The European Union has launched a case against Brazil at the World Trade Organisation over import taxes – covering everything from cars to computers.
Brussels believes the import tariffs are unfair and break global trade rules.
Brazil imposes a 30 percent tax on imported motor vehicles as it seeks to build up a local car industry.
Carmakers are offered tax breaks if they invest there, which has prompted European companies – including BMW, Volkswagen and Jaguar Land Rover – to build plants in Brazil.
A German lawmaker in the European Parliament, Daniel Caspary, says EU car exports to Brazil fell by more than 11 percent this year partly because of the taxes.
Brazil insisted it is “complying with international trade rules”.
The 30 percent import levies which also apply to goods ranging from computers to smartphones and semiconductors, have also angered Japan, the United States and other big trading nations, which could join the dispute.

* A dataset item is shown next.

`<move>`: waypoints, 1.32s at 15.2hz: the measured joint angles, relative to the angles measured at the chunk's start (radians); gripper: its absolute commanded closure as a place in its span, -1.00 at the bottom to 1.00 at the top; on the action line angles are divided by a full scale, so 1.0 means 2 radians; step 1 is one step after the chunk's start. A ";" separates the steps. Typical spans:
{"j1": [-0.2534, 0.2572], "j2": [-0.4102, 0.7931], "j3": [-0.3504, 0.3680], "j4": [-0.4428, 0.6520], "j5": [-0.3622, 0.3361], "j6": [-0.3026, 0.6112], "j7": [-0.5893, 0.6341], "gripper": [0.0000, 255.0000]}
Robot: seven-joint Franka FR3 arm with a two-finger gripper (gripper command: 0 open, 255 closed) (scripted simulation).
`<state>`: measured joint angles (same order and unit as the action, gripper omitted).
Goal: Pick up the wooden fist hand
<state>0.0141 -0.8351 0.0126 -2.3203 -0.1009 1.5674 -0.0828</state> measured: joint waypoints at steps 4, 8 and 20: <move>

Brussels stressed the dispute should have no bearing on delicate free-trade talks with Mercosur, which brings together Brazil, Argentina, Uruguay, Paraguay and Venezuela.
Brazil would be a major beneficiary of that far-reaching trade accord, but without a deal, it will lose its favourable access to the European Union next year because it is no longer considered a poor developing nation but an upper-middle income one.
After 10 rounds of talks and several meetings in Geneva, home to the WTO, the two sides have failed to resolve the long-running row over the import taxes.
“The protection of Brazil’s domestic industry comes at the expense of Europe’s imported goods and that is unacceptable,” said an EU official close to the discussions. “We have had many bilateral meetings but Brazil has taken no concrete steps.”